→ **EXERCISE GOAL**: Write out the lines below once more, exactly as they appear. Do not include pictures.

→ **AVAILABLE DATA**:
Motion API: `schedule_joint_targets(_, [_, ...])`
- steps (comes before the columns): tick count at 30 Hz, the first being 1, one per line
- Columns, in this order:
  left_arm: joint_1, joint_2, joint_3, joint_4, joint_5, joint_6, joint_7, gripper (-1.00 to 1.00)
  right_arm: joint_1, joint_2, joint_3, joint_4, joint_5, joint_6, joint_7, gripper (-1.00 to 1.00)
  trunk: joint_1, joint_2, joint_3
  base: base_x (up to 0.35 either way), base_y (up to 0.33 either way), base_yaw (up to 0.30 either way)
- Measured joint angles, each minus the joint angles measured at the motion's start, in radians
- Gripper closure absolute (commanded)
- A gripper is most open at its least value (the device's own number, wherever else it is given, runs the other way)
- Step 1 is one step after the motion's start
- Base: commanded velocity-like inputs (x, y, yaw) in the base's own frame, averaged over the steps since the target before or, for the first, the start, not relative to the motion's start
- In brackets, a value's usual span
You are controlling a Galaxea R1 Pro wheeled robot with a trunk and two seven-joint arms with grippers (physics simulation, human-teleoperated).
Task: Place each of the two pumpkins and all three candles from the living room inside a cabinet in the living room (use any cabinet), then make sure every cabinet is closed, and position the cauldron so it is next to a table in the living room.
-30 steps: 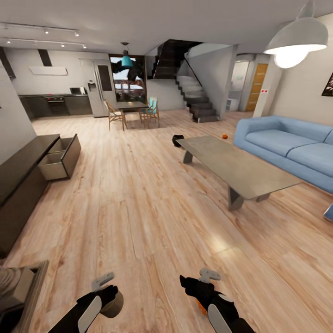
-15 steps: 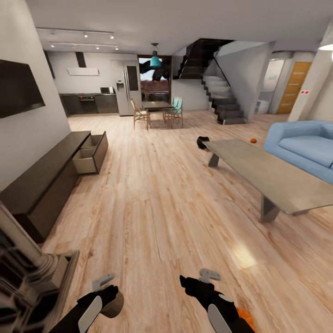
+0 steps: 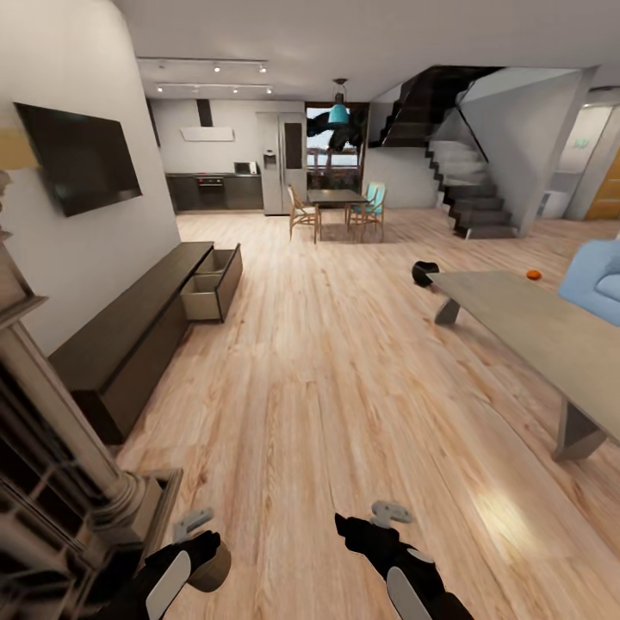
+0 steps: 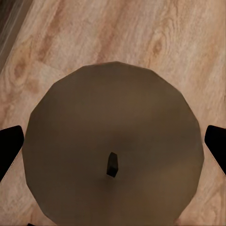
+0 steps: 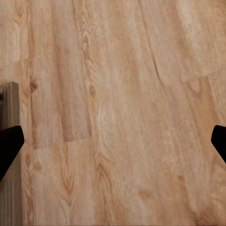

→ **YOUR SOLUTION**:
Motion API: `schedule_joint_targets(_, [_, ...])`
- steps (comes before the columns): tick count at 30 Hz, the first being 1, one per line
- Columns, in this order:
  left_arm: joint_1, joint_2, joint_3, joint_4, joint_5, joint_6, joint_7, gripper (-1.00 to 1.00)
  right_arm: joint_1, joint_2, joint_3, joint_4, joint_5, joint_6, joint_7, gripper (-1.00 to 1.00)
  trunk: joint_1, joint_2, joint_3
  base: base_x (up to 0.35 either way), base_y (up to 0.33 either way), base_yaw (up to 0.30 either way)
- Measured joint angles, each minus the joint angles measured at the motion's start, in radians
- Gripper closure absolute (commanded)
- A gripper is most open at its least value (the device's own number, wherever else it is given, runs the other way)
- Step 1 is one step after the motion's start
- Base: commanded velocity-like inputs (x, y, yaw) in the base's own frame, averaged over the steps since the target before or, for the first, the start, not relative to the motion's start
- In brackets, a value's usual span
You are controlling a Galaxea R1 Pro wheeled robot with a trunk and two seven-joint arms with grippers (physics simulation, human-teleoperated).
Task: Place each of the two pumpkins and all three candles from the living room inside a cabinet in the living room (use any cabinet), then make sure every cabinet is closed, and position the cauldron so it is next to a table in the living room.
-30 steps: 
-15 steps: 
+0 steps: 
+0 steps: 
+0 steps: 

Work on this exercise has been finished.